Information obtained from the feature vector classification step of
the speech recognition may also be used for the speaker
recognition. The speaker models may for example be codebooks
comprising multivariate normal distributions for the classification
of feature vectors of an utterance (also called feature vector
quantisation).
[0020] As an example, the utterance may be processed continuously,
with the classification result of the speaker model yielding the
highest average likelihood score for a predetermined number of
feature vectors being supplied to the speech recognition step. A
moving average may for example be used to average a certain number
of likelihood scores for each speaker model. The result of the
speaker model with the highest average can then be used for the
speech recognition step. A fast change between speaker models or
codebooks during speech recognition can thus be realized, resulting
in an improved speech recognition.
[0021] According to a further embodiment, the utterance may be part
of a sequence of utterances, wherein the probability is determined
for each utterance in the sequence, the method further comprising a
determining of a sequence of speakers having the highest
probability of corresponding to the sequence of utterances, the
determination being based on the probabilities determined for the
speaker models for the utterances. Each probability for a speaker
model for an utterance may further consider a transition
probability for a transition to a speaker of a preceding utterance
and/or a speaker of a subsequent utterance. By using such an
approach, the actual speaker of an utterance can more reliably be
determined, as not only the probability determined for an utterance
is taken into account, but also transitions between speakers of the
preceding and/or subsequent utterance. As mentioned above, the
transition probability may consider external information.

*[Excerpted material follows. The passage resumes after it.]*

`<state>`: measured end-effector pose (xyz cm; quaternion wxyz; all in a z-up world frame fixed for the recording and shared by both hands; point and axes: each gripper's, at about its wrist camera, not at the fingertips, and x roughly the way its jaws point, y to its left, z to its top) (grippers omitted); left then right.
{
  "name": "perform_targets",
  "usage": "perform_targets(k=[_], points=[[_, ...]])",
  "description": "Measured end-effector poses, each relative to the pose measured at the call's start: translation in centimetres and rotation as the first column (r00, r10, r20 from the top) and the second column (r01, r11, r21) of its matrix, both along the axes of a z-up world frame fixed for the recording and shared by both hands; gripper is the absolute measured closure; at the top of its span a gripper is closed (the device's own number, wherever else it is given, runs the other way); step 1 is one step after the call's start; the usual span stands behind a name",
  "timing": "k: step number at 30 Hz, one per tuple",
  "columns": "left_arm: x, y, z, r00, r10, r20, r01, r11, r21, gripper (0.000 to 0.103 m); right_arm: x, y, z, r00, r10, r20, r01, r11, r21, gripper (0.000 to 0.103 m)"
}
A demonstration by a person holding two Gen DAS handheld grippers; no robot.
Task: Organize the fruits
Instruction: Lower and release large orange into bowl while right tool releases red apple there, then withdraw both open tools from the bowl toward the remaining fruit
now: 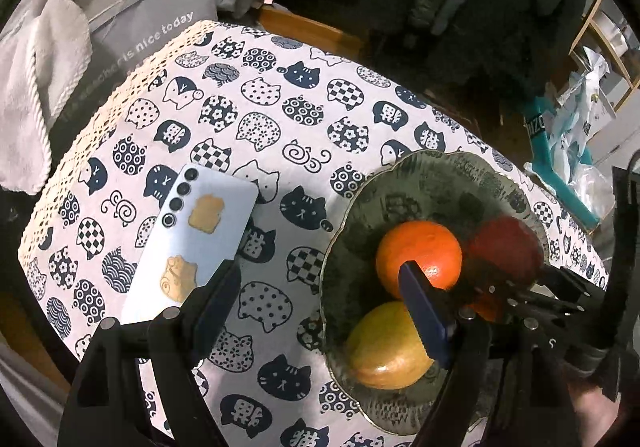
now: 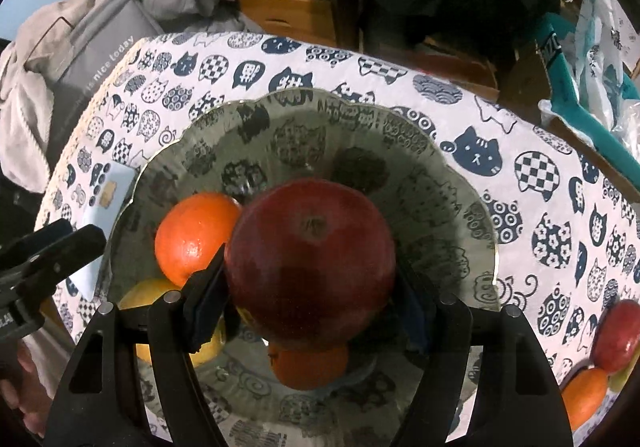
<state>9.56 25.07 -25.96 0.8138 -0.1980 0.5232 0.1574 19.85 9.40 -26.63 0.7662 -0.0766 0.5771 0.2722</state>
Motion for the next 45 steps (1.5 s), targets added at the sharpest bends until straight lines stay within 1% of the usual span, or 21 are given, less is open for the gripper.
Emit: perform_targets(k=[3,6,10,13,16,21,25,30,33,36,38,41,45], points=[[-0.3,0.1,0.1,1.0,0.004,-0.001,-0.004,1.0,0.003,0.021,0.3,-0.3,-0.3,1.0,-0.022,-0.023,0.022,1.0,0.008,0.029],[-0.5,0.3,0.3,1.0,0.013,0.007,-0.013,1.0,-0.003,0.021,0.4,-0.5,-0.6,0.999,-0.031,-0.03,0.031,0.999,-0.006,0.029],[-0.5,0.2,0.8,1.0,0.009,0.019,-0.009,1.0,-0.003,0.021,0.1,-0.3,-0.4,1.0,-0.017,-0.011,0.016,0.999,-0.03,0.028],[-0.5,-0.3,1.2,1.0,-0.002,0.024,0.002,1.0,0.006,0.021,-0.1,-0.5,0.5,1.0,-0.013,0.015,0.013,1.0,-0.017,0.028],[-0.6,-0.6,1.9,0.999,-0.009,0.035,0.009,1.0,0.017,0.021,-0.2,-0.7,2.1,0.999,-0.014,0.046,0.014,1.0,-0.001,0.028],[-1.2,-1.5,3.8,0.997,-0.031,0.072,0.029,0.999,0.036,0.021,-0.5,-1.5,5.4,0.99,-0.031,0.134,0.034,0.999,-0.014,0.027],[-1.7,-2.1,5.5,0.994,-0.043,0.103,0.038,0.998,0.049,0.021,-1.1,-2.7,8.2,0.978,-0.042,0.204,0.046,0.999,-0.016,0.027],[-2.3,-3.4,7.9,0.985,-0.076,0.154,0.066,0.995,0.069,0.021,-2.2,-4.2,11.0,0.963,-0.061,0.263,0.064,0.998,-0.004,0.027],[-2.8,-4.3,9.5,0.978,-0.096,0.187,0.08,0.993,0.087,0.021,-3.1,-5.2,12.9,0.948,-0.069,0.311,0.074,0.997,-0.003,0.027],[-3.2,-5.0,10.9,0.969,-0.109,0.223,0.092,0.992,0.087,0.02,-3.9,-6.1,14.7,0.934,-0.08,0.348,0.081,0.997,0.012,0.027],[-3.6,-5.7,11.9,0.962,-0.123,0.246,0.101,0.99,0.1,0.016,-4.7,-6.8,16.0,0.921,-0.089,0.378,0.09,0.996,0.017,0.027],[-4.0,-6.8,13.3,0.95,-0.144,0.278,0.114,0.986,0.121,0.016,-5.9,-7.9,17.8,0.898,-0.098,0.428,0.102,0.995,0.013,0.027],[-4.4,-8.0,14.8,0.936,-0.167,0.311,0.13,0.982,0.138,0.016,-7.2,-9.7,20.0,0.875,-0.123,0.468,0.124,0.992,0.029,0.027]])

[0022] The most probable sequence of speakers corresponding to the
sequence of utterances may be determined by using a Viterbi search
algorithm based on the probabilities determined for the speaker
models for the utterances. Yet it is also possible to use a
forward-background decoding algorithm to determine the most
probable sequence of speakers corresponding to the sequence of
utterances. It should be clear that other algorithms, such as a
simple forward decoding, or simple backward decoding, or any other
suitable algorithm may be used as well.
[0023] The method may further comprise a step of using an utterance
of the sequence of utterances to train the speaker model of the
speaker in the sequence of the speakers corresponding to the
respective utterance. Such an automated training of the speaker
models should only be performed if the speaker of an utterance can
be determined with high confidence, as the speaker models may
otherwise deteriorate. As the determining of the speakers based on
a sequence of utterances achieves a high reliability, such a
training is rendered possible. Training may for example occur by
adapting multivariate distributions of a codebook corresponding to
the speaker model to the respective utterance. The training may for
example be performed after the sequence of speakers is determined
for a predetermined number of successive utterances. Performing the
training only after a delay of several utterances ensures that
speaker models are trained with utterances of the correct speaker.

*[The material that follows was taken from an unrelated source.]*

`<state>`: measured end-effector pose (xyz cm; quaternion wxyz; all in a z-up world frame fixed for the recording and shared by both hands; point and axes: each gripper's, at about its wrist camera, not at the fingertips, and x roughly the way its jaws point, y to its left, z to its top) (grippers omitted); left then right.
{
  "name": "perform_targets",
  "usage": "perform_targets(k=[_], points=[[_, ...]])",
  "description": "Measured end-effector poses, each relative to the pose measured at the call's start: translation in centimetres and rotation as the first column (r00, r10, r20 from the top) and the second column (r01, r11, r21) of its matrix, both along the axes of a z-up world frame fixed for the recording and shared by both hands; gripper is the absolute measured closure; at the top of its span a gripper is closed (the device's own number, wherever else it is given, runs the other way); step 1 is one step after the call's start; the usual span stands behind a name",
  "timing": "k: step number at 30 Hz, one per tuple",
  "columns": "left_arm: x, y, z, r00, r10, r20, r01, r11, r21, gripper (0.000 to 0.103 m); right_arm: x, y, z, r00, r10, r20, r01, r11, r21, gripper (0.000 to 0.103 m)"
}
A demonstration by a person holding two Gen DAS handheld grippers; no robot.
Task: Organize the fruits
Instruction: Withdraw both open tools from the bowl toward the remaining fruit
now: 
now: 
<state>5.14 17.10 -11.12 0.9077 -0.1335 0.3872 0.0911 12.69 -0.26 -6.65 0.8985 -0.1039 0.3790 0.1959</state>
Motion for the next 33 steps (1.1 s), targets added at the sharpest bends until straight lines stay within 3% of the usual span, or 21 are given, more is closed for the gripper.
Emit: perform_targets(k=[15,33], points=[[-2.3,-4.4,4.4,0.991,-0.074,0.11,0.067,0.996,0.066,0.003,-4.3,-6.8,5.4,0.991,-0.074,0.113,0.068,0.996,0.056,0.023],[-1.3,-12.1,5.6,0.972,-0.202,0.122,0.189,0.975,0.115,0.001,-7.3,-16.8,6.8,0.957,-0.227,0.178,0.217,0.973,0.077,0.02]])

The training may also directly occur if the probability for a
speaker model for an utterance exceeds a predetermined threshold
value. The probability itself may thus already indicate a high
confidence in speaker identification, and the utterance may thus
directly be used for speaker model training. On the other hand,
even if a speaker of an utterance is determined based on a sequence
of utterances, a training may not be performed if the corresponding
probability is below a certain threshold value. An automatic
training and improvement of the speaker models can thus be
achieved.
[0024] The comparing of the utterance to a plurality of speaker
models may comprise an extraction of feature vectors from the
utterance, wherein the method may further comprise the step of
adapting the feature vector extraction in accordance with the
speaker model for which the highest probability is determined. The
adaptation of the feature vector extraction can be made more
reliable if it is based on the probability, and not on the
likelihood scores. As an example, the mean value normalization and
the energy/power determination may be adapted.

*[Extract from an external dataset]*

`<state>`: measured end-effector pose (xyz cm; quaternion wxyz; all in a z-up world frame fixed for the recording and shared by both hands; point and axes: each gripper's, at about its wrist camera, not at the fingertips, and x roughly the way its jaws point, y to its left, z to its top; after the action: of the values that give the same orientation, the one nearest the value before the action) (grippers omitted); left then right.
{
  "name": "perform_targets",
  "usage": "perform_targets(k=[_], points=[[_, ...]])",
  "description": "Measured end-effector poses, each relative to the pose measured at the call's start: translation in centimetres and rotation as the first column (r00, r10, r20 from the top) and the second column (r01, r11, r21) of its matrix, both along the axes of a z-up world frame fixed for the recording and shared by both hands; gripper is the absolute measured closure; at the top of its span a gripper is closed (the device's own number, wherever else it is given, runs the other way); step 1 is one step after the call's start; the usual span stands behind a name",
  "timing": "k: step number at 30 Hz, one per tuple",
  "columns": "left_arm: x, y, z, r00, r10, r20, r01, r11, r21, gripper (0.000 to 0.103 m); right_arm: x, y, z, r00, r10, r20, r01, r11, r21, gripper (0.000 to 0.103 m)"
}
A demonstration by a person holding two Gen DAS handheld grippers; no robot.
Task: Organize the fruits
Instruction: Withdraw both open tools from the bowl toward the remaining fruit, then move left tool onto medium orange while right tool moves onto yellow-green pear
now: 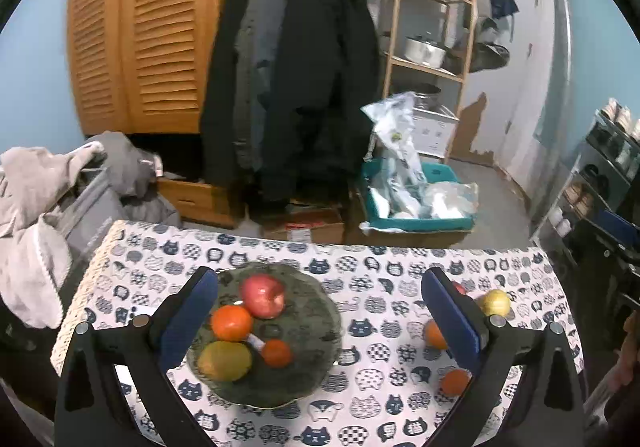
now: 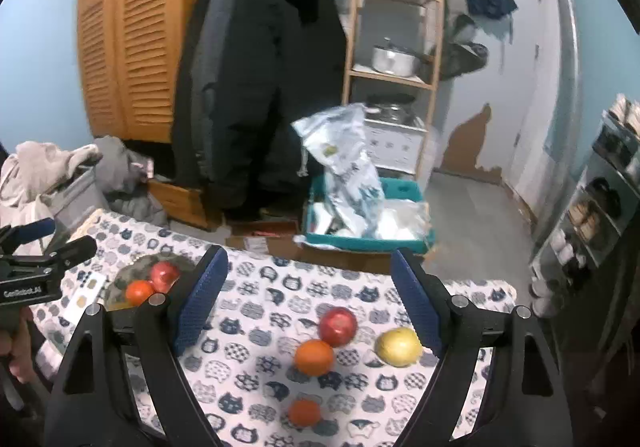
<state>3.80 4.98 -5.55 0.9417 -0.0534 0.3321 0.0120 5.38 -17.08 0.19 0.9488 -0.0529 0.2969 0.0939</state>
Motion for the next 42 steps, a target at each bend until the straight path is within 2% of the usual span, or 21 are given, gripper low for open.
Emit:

[0025] The plurality of speaker models may comprise a standard
speaker model, wherein the determination of the speaker model
probabilities for the utterance may be based on likelihood scores
for the speaker models normalized by a likelihood score for the
standard speaker model. Normalization of the absolute likelihood
values by the likelihood value for the standard speaker model may
reduce statistic correlations between the speaker models. Such
correlations may occur as the speaker models may be derived by
adapting the standard speaker model. Compensating these statistic
dependencies has the advantage that the probability can more
reliably be determined.
[0026] According to a further embodiment, the determining of a
probability for each speaker model may comprise the determining of
a probability for an unregistered speaker for which no speaker
model exists, the probability being calculated by assuming that
none of the speakers of the speaker models originated the
utterance. The method may then further comprise the step of
generating a new speaker model for the unregistered speaker, if the
probability for the unregistered speaker exceeds a predetermined
threshold value or exceeds the probabilities for the other speaker
models. As an example, the probability for the unregistered speaker
may be determined by comparing the likelihood scores for the
existing speaker models with likelihood score distributions for the
"competing speaker" case. If all these comparisons achieve high
probabilities, this may indicate that none of the speakers of the
registered speaker models is actually the originator of the
recorded utterance. If such a high probability is determined for
this case, then a new speaker model can be generated. By using a
predetermined threshold value which the probability for the
unregistered speaker has to exceed before creating a new speaker
model, an unnecessary and excessive creation of speaker models can
be prevented.
[0027] Other possibilities of making a decision regarding the
creation of a new speaker model exist. If the likelihood scores for
the speaker models are below a predetermined threshold value, a new
speaker model may be generated. On the other hand, a new speaker
model may be generated if normalized likelihood scores for the
speaker models are below the threshold value.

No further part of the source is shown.